Table 6 Pharmacokinetic Parameters of AMX After Oral Administration of AMX-LPN11 and Commercial Tablets in Rats

Figure 7 AMX plasma concentration (mean ± SE) time profiles in rats after oral administrations MT6, AMX-LPN11, and commercial tablets.

Although the higher relative bioavailability of AMX from LPNs compared MTs, the simplicity, scalability, and reproducibility in manufacturing Mini-tablets, will give it higher opportunity on the industrial level.
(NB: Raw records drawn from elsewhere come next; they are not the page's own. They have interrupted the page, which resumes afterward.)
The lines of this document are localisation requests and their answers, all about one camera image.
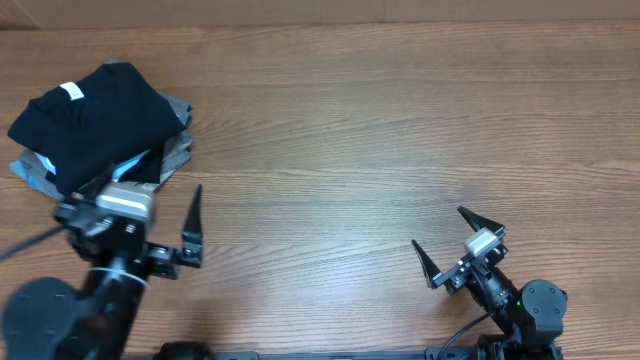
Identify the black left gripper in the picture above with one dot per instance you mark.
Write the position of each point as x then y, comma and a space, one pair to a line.
164, 263

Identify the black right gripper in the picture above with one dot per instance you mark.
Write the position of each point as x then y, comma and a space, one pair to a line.
455, 275

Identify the black t-shirt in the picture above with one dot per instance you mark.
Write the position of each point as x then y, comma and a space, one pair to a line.
95, 125

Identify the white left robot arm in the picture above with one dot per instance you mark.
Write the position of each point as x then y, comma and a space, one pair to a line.
47, 318

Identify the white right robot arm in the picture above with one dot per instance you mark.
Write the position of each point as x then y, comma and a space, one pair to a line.
530, 318

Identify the grey folded garment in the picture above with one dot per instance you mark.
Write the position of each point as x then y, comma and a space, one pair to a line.
175, 140

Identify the light blue printed t-shirt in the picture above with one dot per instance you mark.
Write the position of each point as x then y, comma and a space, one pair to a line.
120, 169

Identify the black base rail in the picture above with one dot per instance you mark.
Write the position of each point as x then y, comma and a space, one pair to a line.
340, 355

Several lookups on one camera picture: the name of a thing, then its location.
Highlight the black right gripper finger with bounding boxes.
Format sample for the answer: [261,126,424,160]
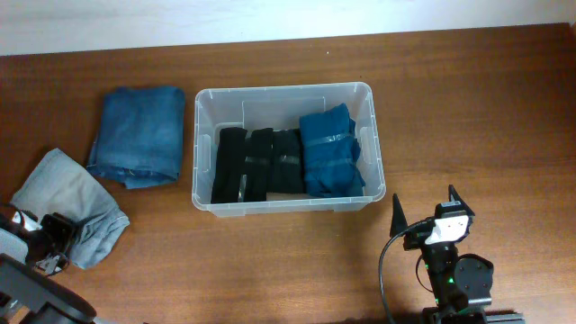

In vitro/In vivo Correlation

In an attempted to discover the relationship between AMX plasma concentration and drug released from selected minitablet formula (MT6) and Lipid/polymer nanolipid formula (LPN11) in the dissolution medium. Plasma concentrations of drug absorbed (FA) were plotted against the fraction of drug released (FD) in vitro at the same time of 0.5, 1, 2, 3, 4, 5, 6, and 8 hours (Figure 8). The linear regression analysis showed that a statistically significant relationship (R2=0.9864) existed between the FD and FA for the Mini-tablets and was best described by the following equation: y=0.9667x −0.0267; and y= 0.9067x −0.0204 for LPN11. The slope and intercept were close to 1 and 0, respectively, indicating that the in vivo fraction absorbed could be predicted from in vitro dissolution data. Discovering a relation between the in vivo absorption and in vitro drug release from a controlled-release dosage form is an important part of the dosage form development process.57 Presented study showed a good relationship between the in vitro dissolution data and the in vivo pharmacokinetic data.

Figure 8 In vitro/in vivo correlation between drug released in 0.1 N HCl (pH1.2) and plasma drug concentration in rats using MT6, LPN11, and market tablet.

Conclusion

This study has confirmed the suitability of mixing hydrophilic polymers with lipid-based polymers to extend drug release from Mini-tablets and Lipid/polymers nanoparticles systems. According to the results, optimal formulations from both Mini-tablets and Lipid/polymers nanoparticles are able to control the release of AMX along with significant improvement in in vitro antimicrobial activity. The in vitro release profiles were modified by using different Chitosan concentrations and different ratios of lipid polymers. Analysis of the release data showed that drug release form optimal formulations followed diffusion according to fickian diffusion release mechanism. Both Mini-tablets and Lipid/polymers nanoparticles systems showed greater relative bioavailability of AMX than the reference tablets. An accepted correlation was defined between the in vitro release data and the in vivo pharmacokinetic data. These results confirmed that both controlled-released Mini-tablets and Lipid/polymers would be encouraging the delivery system for extending drugs action. Although the higher bioavailability of LPNs; the simplicity and reproducibility in manufacturing Mini-tablets will give it an advantage over the nanoparticles system.

Acknowledgments

Authors appreciate the support and help of the bioavailability unit, Cairo University.

Disclosure

The authors report no conflicts of interest in this work.